Sejarah Kesenian Wayang Golek Sebagai Bagian Budaya Indonesia perlu dijaga dan dilestarikan, karena seni dan budaya merupakan salah satu aset berharga bangsa Indonesia yang menjadi ciri khas dan indentitas Indonesia di mata dunia. Bila tidak menjaga dan melestarikannya, bisa jadi dalam waktu beberapa tahun mendatang Indonesia tidak lagi dikenal sebagai negara berkarakter etnis. 
Asal-usul
Asal
 mula wayang golek tidak diketahui secara jelas karena tidak ada 
keterangan lengkap, baik tertulis maupun lisan. Kehadiran wayang golek 
tidak dapat dipisahkan dari wayang kulit karena wayang golek merupakan 
perkembangan dari wayang kulit. Namun demikian, Salmun (1986) 

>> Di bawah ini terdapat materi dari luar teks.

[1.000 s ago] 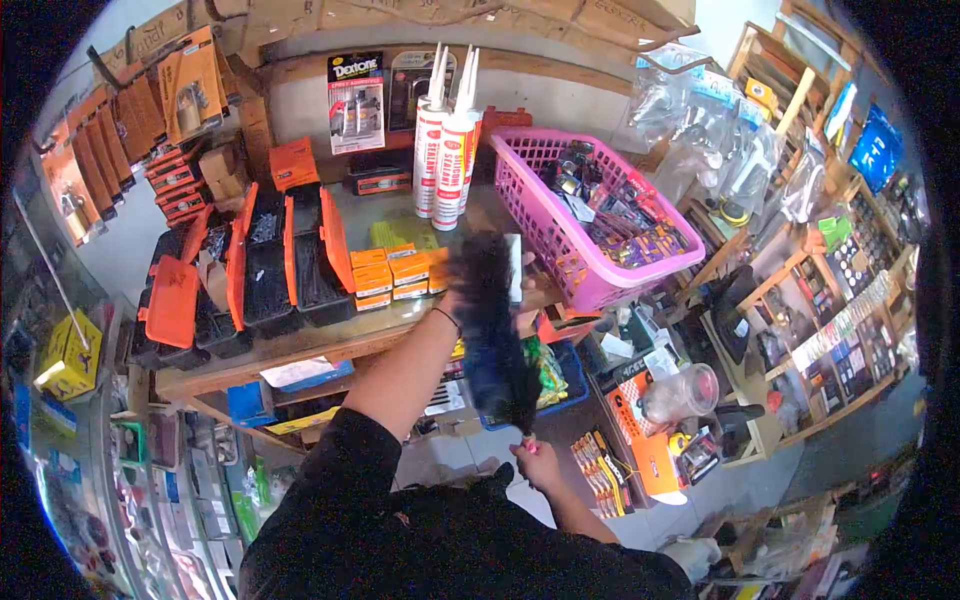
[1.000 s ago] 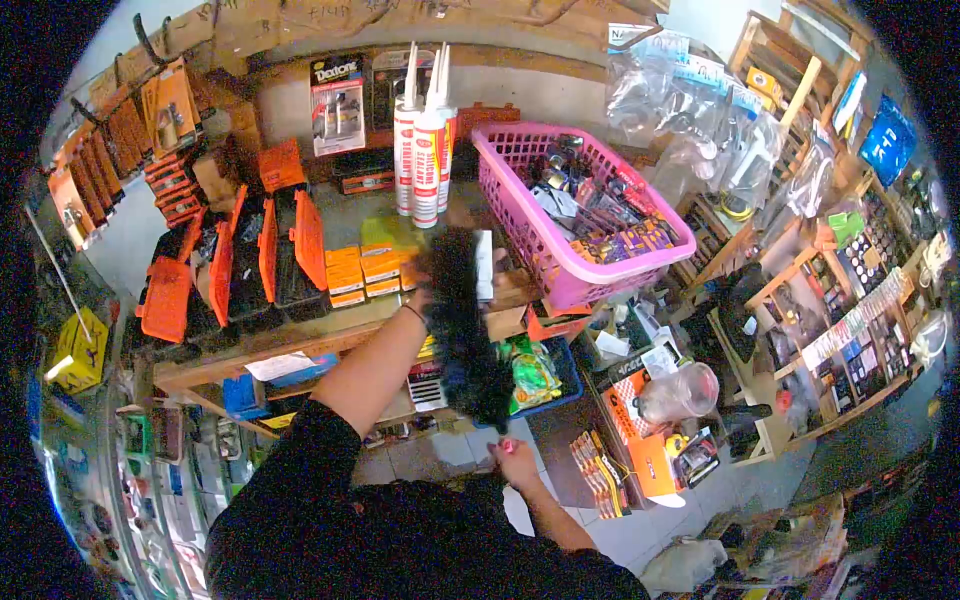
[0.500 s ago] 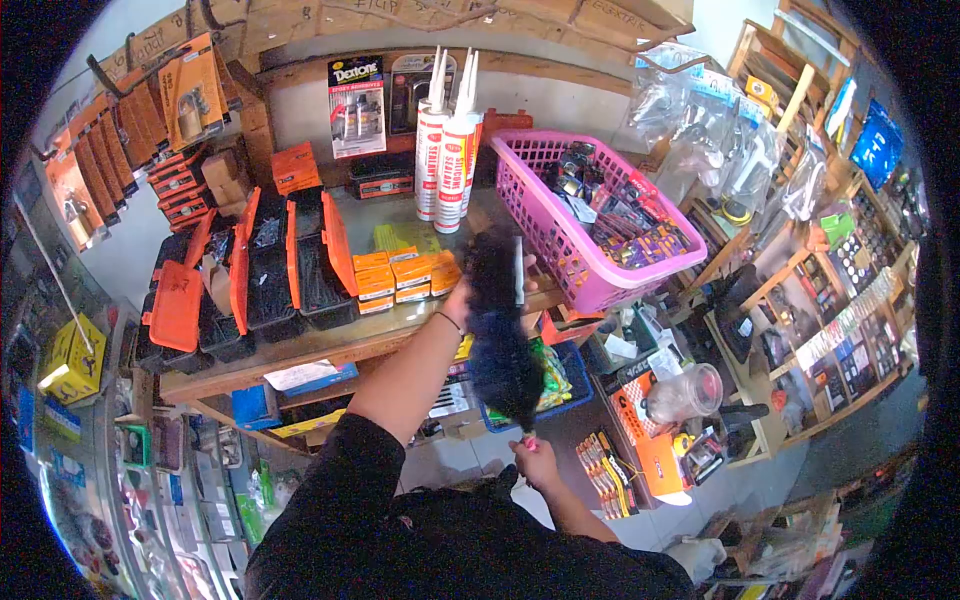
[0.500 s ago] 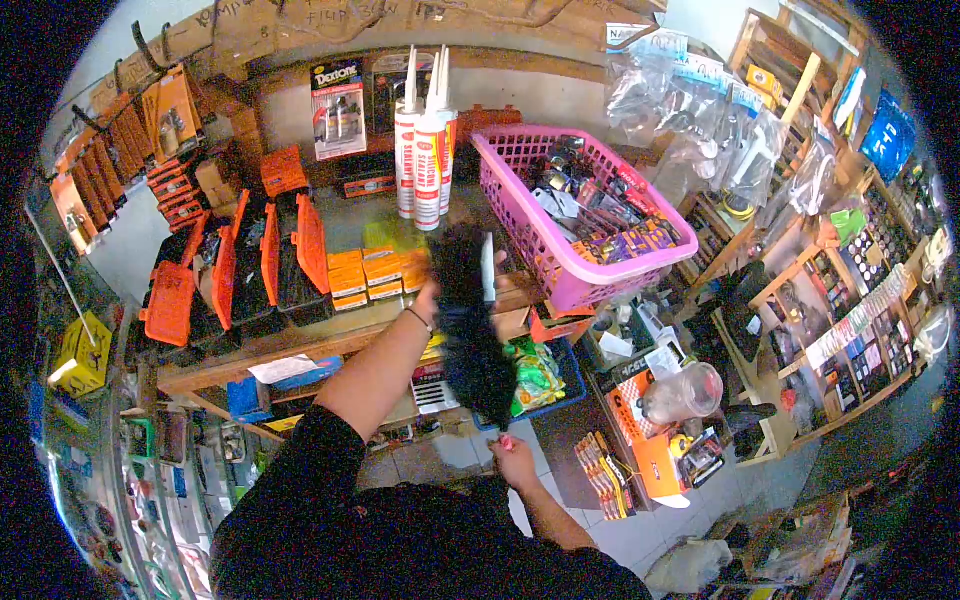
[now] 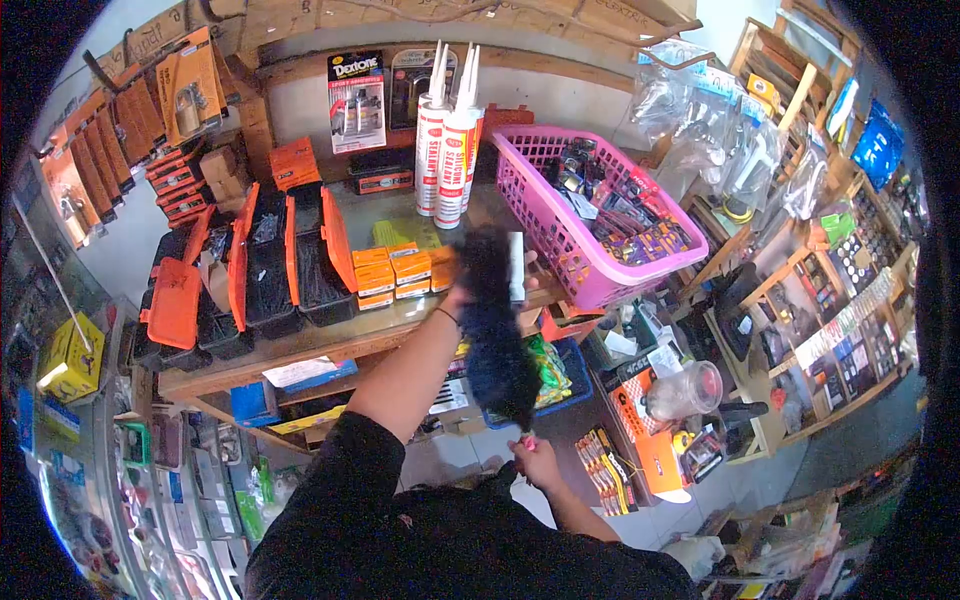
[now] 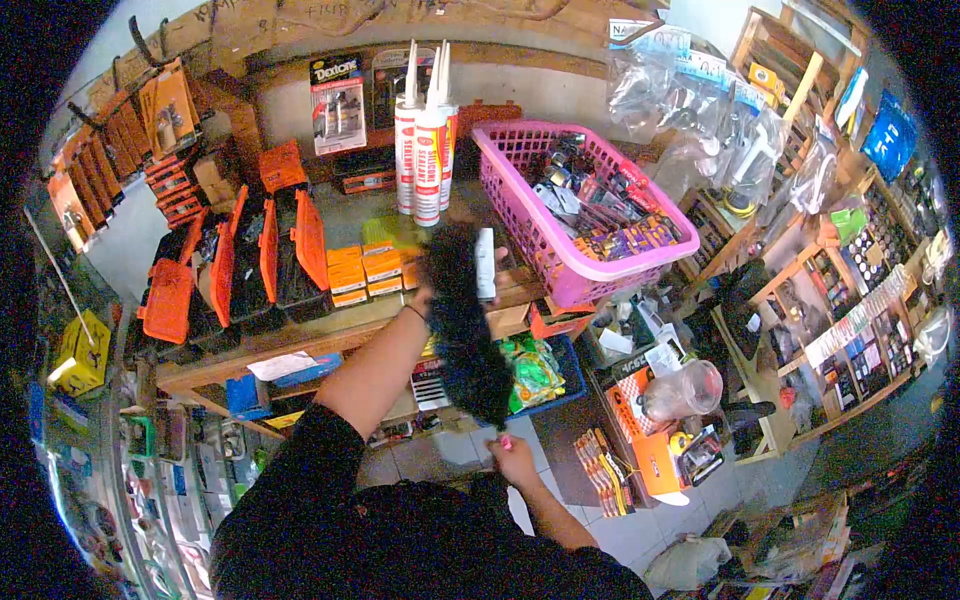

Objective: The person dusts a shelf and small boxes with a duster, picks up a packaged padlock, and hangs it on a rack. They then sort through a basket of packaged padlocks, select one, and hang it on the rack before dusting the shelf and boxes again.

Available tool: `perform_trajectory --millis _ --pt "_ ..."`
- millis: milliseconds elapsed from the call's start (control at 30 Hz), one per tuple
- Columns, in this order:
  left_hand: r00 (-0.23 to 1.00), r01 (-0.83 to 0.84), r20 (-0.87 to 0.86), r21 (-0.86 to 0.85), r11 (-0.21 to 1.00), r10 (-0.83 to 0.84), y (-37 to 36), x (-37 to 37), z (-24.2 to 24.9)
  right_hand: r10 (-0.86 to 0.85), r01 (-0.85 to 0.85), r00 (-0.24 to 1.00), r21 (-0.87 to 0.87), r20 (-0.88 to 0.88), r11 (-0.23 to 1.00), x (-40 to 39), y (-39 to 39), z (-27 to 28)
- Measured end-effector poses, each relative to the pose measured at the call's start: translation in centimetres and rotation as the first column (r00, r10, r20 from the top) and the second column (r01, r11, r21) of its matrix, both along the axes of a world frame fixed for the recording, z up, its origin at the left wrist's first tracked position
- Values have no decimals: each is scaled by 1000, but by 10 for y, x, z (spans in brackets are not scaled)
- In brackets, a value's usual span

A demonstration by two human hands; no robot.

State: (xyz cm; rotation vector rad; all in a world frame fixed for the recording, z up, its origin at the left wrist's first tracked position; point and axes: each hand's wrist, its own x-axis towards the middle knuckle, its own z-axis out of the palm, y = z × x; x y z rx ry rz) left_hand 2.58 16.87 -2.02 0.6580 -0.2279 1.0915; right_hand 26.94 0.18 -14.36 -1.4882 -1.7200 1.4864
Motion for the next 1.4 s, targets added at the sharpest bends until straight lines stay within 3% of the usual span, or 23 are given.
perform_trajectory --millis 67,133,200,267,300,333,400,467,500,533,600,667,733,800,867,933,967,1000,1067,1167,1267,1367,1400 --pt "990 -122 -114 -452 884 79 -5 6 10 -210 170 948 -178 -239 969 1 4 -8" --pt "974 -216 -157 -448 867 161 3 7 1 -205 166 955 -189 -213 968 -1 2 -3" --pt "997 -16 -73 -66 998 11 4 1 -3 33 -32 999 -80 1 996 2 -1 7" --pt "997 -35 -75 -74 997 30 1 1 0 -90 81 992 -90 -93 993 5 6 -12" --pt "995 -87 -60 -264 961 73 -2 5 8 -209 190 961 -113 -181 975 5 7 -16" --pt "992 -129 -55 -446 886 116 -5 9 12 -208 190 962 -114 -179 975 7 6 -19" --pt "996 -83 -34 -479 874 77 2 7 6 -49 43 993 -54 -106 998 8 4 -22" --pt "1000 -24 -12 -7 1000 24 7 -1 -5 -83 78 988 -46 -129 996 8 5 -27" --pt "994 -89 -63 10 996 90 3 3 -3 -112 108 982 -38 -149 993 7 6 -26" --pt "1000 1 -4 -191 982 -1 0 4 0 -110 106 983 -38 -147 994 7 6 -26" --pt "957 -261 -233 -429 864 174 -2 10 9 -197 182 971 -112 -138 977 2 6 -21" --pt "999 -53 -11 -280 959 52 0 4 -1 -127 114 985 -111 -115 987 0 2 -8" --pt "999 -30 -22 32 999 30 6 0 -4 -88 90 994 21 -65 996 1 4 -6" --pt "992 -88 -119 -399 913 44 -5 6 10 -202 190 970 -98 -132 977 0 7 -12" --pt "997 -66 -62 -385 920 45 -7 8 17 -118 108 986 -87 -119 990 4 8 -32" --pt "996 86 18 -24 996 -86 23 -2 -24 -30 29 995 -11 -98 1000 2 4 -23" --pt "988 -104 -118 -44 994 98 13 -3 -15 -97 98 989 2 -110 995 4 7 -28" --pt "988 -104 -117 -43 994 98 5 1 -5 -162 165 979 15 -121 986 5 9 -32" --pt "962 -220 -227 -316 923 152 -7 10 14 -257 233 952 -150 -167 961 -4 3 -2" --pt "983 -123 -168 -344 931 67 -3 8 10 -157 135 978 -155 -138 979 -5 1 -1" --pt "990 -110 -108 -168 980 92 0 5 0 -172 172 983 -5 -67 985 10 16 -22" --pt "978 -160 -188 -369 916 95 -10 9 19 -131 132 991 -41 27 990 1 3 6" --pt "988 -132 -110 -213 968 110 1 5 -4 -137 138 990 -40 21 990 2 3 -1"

menyebutkan bahwa pada tahun 1583 Masehi Sunan Kudus membuat wayang dari
 kayu yang kemudian disebut wayang golek yang dapat dipentaskan pada 
siang hari. Sejalan dengan itu Ismunandar (1988) menyebutkan bahwa pada 
awal abad ke-16 Sunan Kudus membuat bangun 'wayang purwo' sejumlah 70 
buah dengan cerita Menak yang diiringi gamelan Salendro. Pertunjukkannya
 dilakukan pada siang hari. Wayang ini tidak memerlukan kelir. Bentuknya
 menyerupai boneka yang terbuat dari kayu (bukan dari kulit sebagaimana 
halnya wayang kulit). Jadi, seperti golek. Oleh karena itu, disebut 
sebagai wayang golek.
Pada
 mulanya yang dilakonkan dalam wayang golek adalah ceritera panji dan 
wayangnya disebut wayang golek menak. Konon, wayang golek ini baru ada 
sejak masa Panembahan Ratu (cicit Sunan Gunung Jati (1540-1650)). Di 
sana (di daerah Cirebon) disebut sebagai wayang golek papak atau wayang 
cepak karena bentuk kepalanya datar. Pada zaman Pangeran Girilaya 
(1650-1662) wayang cepak dilengkapi dengan cerita yang diambil dari 
babad dan sejarah tanah Jawa. Lakon-lakon yang dibawakan waktu itu 
berkisar pada penyebaran agama Islam. Selanjutnya, wayang golek dengan 
lakon Ramayana dan Mahabarata (wayang golek purwa) yang lahir pada 1840 
(Somantri, 1988).
Kelahiran
 wayang golek diprakarsai oleh Dalem Karang Anyar (Wiranata Koesoemah 
III) pada masa akhir jabatannya. Waktu itu Dalem memerintahkan Ki Darman
 (penyungging wayang kulit asal Tegal) yang tinggal di Cibiru, Ujung 
Berung, untuk membuat wayang dari kayu. Bentuk wayang yang dibuatnya 
semula berbentuk gepeng dan berpola pada wayang kulit. Namun, pada 
perkembangan selanjutnya, atas anjuran Dalem, Ki Darman membuat wayang 
golek yang membulat tidak jauh berbeda dengan wayang golek sekarang. Di 
daerah Priangan sendiri dikenal pada awal abad ke-19. Perkenalan 
masyarakat Sunda dengan wayang golek dimungkinkan sejak dibukanya jalan 
raya Daendels yang menghubungkan daerah pantai dengan Priangan yang 
bergunung-gunung. Semula wayang golek di Priangan menggunakan bahasa 
Jawa. Namun, setelah orang Sunda pandai mendalang, maka bahasa yang 
digunakan adalah bahasa Sunda.
Jenis-jenis Wayang Golek
Ada
 tiga jenis wayang golek, yaitu: wayang golek cepak, wayang golek purwa,
 dan wayang golek modern. Wayang golek papak (cepak) terkenal di Cirebon
 dengan ceritera babad dan legenda serta menggunakan bahasa Cirebon. 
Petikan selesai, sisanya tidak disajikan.